Wird das eine Berner Jazztradition?

Jedenfalls geschah die inoffizielle Übergabe des Staffelstabes sehr informell mit einem Bad in der Aare:
Django Bates (Jazzpiano- und Kompositions-Dozent), der am Fluß lebt, übergibt an Benoît Delbecq, auf Wasserhöhe begleitet von Stefan Schultze (Leiter der Kompositionsabteilung).
De facto startete so das erste „epische Meeting“ zwischen Django und Benoît in der Hauptstadt der Schweiz.
Letzterer ist gerade 60 geworden (was man ihm nicht ansieht).

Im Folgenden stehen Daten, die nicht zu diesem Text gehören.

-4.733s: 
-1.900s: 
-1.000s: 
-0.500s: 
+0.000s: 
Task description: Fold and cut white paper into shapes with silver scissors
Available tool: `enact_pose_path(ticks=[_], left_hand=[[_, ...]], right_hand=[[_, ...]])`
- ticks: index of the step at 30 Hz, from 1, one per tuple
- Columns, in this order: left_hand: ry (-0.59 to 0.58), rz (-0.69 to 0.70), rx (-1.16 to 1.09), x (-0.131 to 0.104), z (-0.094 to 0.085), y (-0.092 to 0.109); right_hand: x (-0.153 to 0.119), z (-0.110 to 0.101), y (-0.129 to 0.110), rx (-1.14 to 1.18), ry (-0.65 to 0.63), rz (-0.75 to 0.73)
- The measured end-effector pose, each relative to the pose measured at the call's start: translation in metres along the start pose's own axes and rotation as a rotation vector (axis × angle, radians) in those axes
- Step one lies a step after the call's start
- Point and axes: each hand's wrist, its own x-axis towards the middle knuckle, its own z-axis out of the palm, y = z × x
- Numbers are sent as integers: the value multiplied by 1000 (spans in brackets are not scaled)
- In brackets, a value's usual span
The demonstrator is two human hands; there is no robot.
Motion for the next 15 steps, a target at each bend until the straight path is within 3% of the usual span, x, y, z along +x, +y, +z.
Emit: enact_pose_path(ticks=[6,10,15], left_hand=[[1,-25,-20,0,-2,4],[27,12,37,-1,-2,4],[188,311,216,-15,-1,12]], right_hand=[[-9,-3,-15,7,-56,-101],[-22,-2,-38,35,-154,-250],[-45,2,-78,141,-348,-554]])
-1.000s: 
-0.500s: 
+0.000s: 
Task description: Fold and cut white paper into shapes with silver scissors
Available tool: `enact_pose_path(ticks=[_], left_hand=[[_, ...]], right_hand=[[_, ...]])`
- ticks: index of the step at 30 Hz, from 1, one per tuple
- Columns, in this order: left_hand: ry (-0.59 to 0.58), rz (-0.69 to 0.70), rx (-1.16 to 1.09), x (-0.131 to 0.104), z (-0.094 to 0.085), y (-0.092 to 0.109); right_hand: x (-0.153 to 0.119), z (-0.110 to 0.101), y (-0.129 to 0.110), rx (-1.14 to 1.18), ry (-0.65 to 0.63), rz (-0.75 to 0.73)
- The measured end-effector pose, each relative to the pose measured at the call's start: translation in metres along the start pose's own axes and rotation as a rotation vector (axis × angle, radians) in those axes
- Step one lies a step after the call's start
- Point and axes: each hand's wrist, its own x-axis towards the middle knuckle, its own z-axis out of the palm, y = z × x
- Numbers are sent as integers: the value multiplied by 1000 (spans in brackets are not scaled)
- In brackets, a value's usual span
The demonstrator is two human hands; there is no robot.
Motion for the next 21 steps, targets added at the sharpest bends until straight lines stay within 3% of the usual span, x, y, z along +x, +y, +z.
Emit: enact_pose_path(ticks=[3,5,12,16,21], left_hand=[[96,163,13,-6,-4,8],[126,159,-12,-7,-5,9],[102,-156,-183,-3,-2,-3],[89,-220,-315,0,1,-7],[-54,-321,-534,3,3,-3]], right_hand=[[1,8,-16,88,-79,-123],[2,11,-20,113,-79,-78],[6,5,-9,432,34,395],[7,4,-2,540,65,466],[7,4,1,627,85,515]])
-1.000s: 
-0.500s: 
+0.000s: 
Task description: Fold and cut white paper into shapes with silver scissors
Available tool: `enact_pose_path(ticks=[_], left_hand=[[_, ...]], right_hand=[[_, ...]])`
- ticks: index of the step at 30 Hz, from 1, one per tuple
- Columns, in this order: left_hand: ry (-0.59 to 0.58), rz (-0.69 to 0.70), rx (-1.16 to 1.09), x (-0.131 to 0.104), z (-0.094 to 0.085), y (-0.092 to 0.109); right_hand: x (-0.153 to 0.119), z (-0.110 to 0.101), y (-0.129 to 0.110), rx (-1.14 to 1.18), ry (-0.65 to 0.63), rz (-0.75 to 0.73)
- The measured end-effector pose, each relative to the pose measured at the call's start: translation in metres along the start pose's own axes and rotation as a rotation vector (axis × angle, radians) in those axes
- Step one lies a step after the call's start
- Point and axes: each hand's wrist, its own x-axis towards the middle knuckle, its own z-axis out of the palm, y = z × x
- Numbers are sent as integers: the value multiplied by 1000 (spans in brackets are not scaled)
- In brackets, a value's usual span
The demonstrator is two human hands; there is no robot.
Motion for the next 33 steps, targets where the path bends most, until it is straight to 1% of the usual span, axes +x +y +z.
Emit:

Ersterer hat im Oktober letzten Jahres die Pensionsgrenze überschritten; er ist inzwischen Eidgenosse, arbeitet nur noch mit halber Stundenzahl und nimmt keine neuen StudentInnen an der Jazzabteilung der Hochschule der Künste Bern mehr an.
Delbecq übernimmt die andere Hälfte und wird ab September 2027 den vollen Job (15 Stunden wöchentlich) antreten, voraussichtlich für fünf bis sechs Jahre.

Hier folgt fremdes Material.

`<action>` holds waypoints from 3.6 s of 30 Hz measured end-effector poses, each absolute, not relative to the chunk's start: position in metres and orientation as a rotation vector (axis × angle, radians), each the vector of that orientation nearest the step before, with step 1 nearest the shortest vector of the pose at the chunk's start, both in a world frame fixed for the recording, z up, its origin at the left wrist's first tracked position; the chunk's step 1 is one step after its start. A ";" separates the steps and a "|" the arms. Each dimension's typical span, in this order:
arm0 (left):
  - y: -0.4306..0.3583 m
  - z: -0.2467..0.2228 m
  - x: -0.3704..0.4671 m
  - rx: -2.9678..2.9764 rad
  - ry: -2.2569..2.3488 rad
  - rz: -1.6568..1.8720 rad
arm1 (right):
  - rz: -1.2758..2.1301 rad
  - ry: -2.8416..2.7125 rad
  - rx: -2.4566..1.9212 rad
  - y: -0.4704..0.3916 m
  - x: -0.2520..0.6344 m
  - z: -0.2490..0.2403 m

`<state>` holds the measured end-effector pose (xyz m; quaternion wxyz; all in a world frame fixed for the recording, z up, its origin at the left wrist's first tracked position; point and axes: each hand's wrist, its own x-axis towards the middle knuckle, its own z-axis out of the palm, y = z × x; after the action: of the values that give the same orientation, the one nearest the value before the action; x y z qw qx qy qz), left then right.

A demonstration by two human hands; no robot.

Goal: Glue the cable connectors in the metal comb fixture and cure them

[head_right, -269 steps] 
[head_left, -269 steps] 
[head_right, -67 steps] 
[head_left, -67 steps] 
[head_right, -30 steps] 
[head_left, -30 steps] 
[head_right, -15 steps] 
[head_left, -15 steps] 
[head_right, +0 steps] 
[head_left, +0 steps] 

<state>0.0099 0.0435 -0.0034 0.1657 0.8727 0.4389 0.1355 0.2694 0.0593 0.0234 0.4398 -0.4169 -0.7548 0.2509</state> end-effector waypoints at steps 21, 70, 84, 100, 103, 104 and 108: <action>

Der Empfang durch Django und das Team an der Hochschule sei „emotional überwältigend“ gewesen.
Auch Außenstehende dürften applaudieren, dass eine Jazzlehrstätte einen solchen Posten in Folge mit zwei der führenden Pianisten der Gattung in Europa besetzen kann.

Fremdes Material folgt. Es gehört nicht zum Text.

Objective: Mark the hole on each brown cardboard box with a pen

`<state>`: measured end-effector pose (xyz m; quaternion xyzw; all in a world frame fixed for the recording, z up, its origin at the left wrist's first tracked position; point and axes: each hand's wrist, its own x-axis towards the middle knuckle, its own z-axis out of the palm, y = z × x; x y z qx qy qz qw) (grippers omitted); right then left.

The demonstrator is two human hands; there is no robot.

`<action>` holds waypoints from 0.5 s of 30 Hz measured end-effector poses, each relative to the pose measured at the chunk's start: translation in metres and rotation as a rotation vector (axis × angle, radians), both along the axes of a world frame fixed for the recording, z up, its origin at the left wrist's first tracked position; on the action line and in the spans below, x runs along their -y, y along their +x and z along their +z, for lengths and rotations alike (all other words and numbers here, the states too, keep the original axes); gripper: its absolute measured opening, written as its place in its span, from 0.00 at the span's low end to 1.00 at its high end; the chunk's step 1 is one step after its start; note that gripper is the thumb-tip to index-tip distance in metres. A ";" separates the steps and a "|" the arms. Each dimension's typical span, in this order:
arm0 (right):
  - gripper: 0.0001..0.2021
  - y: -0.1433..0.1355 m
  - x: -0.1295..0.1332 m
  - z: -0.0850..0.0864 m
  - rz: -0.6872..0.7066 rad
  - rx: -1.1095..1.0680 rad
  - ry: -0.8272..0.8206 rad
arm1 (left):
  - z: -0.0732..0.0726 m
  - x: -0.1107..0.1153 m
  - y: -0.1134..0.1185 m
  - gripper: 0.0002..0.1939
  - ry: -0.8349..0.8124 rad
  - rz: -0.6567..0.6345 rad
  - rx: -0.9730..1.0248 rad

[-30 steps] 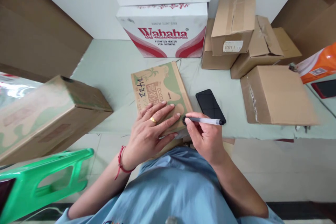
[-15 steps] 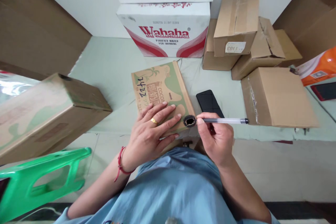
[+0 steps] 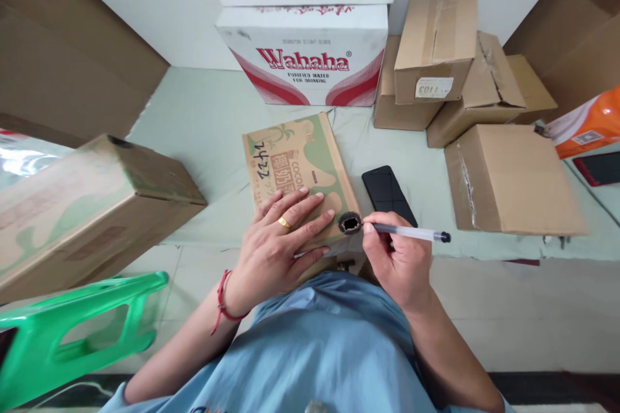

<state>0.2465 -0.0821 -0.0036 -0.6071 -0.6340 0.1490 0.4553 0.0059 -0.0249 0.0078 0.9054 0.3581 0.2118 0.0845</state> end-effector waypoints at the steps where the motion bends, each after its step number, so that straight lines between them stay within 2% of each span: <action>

Die selbstverständlich - das ist Standard in diesem Berufsfeld - nicht die eigene Ästhetik zum Gegenstand machen, sondern ihre Studierenden beim Suchen & Finden eigener Wege unterstützen. Ein Pianist wie z.B. Florian Favre lässt wirklich gar nichts von seinem einstigen Ausbilder Bates erkennen.